[Dataset records]
•••
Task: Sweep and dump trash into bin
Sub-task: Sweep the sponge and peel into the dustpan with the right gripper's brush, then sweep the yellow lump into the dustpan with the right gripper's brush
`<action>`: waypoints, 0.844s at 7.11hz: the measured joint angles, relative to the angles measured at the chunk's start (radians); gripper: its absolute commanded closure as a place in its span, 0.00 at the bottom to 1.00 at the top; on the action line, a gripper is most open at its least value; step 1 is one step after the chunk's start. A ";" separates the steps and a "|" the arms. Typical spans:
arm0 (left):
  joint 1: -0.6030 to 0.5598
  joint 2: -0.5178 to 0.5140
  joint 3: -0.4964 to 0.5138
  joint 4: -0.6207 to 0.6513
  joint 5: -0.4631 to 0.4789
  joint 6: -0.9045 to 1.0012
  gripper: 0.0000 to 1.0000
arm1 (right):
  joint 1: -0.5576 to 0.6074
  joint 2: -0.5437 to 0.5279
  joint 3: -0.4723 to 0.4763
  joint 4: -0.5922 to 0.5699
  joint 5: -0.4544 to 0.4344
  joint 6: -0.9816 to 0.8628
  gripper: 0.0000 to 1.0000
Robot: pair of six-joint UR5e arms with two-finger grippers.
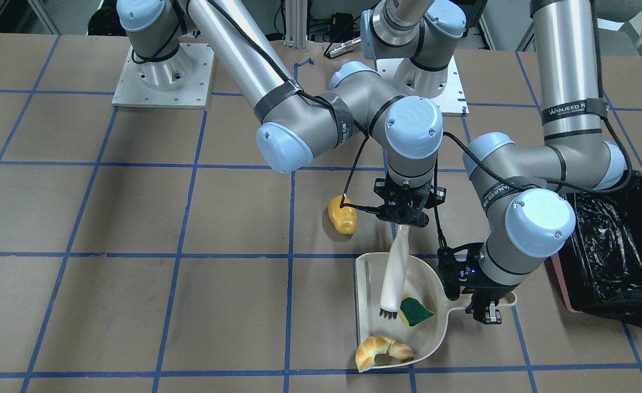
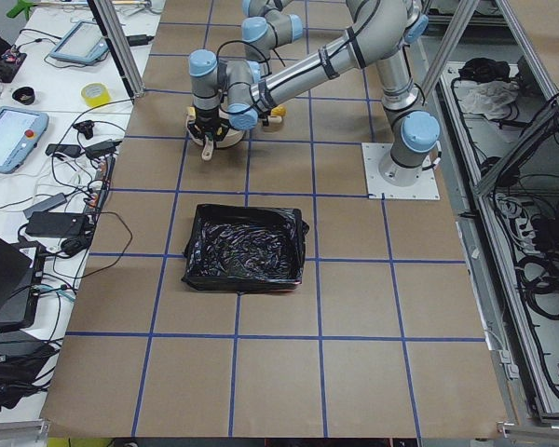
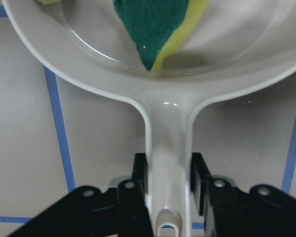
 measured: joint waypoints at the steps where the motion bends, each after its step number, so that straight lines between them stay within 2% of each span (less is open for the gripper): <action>1: 0.000 0.001 0.000 0.000 0.000 0.001 1.00 | -0.016 -0.014 0.001 0.028 -0.023 -0.015 1.00; 3: 0.007 0.010 -0.001 -0.003 -0.002 0.014 1.00 | -0.054 -0.036 0.002 0.073 -0.048 -0.031 1.00; 6: 0.060 0.068 -0.055 -0.007 -0.020 0.078 1.00 | -0.095 -0.115 0.016 0.269 -0.100 -0.111 1.00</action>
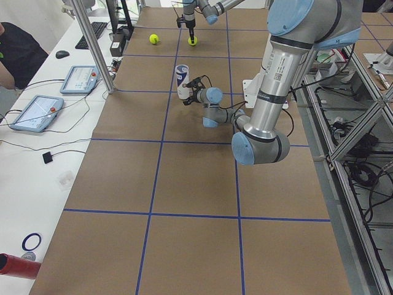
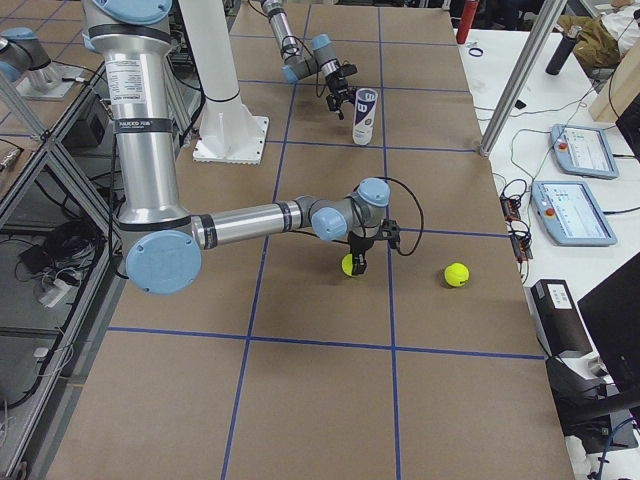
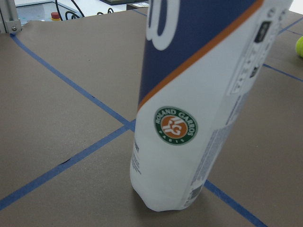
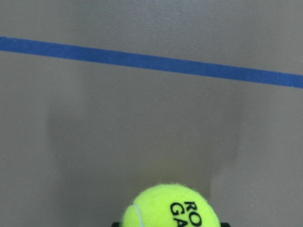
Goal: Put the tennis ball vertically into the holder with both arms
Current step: 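Lift the yellow ball with the right gripper while the left gripper grasps the can's side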
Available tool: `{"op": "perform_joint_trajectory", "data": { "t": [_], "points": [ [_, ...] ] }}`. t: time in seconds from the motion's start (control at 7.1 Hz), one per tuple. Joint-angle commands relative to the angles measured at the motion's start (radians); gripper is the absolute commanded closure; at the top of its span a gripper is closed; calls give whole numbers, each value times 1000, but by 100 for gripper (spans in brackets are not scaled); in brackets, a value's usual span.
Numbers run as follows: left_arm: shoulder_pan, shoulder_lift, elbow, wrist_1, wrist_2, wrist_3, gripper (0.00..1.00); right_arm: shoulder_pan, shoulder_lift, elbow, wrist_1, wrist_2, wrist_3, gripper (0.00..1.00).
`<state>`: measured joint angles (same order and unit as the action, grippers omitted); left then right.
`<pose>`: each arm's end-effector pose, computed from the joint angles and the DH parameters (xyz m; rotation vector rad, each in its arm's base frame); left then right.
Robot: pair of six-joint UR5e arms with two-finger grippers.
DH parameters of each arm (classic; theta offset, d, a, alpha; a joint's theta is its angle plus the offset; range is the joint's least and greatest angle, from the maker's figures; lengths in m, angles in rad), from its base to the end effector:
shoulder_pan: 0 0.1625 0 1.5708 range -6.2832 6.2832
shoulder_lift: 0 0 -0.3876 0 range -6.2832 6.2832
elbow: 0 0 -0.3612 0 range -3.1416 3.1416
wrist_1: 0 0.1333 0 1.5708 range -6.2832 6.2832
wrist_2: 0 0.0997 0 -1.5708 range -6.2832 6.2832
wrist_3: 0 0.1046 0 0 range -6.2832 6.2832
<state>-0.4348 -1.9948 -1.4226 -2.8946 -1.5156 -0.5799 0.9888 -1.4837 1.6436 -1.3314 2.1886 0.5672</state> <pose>0.4933 -0.3825 0.3147 1.0873 1.1916 0.3872 -0.2225 -0.4704 0.5309 -0.0069 -0.7217 -0.1375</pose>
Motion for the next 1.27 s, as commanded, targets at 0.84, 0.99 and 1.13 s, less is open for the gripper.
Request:
{"op": "perform_joint_trajectory", "data": {
  "t": [0.84,0.99,1.13],
  "points": [
    [21,-104,79,-20,116,-2,1,110,138,171,0,73,132,100],
    [21,-104,77,-26,126,-2,1,110,152,176,0,80,135,100],
    [21,-105,79,-26,152,-2,1,110,158,180,0,86,137,100]
  ]
}}
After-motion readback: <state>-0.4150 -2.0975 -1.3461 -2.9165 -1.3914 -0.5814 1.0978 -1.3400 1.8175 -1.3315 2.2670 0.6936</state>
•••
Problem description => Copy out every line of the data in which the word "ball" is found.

Task result =>
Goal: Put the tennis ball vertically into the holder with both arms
Current step: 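Lift the yellow ball with the right gripper while the left gripper grasps the can's side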

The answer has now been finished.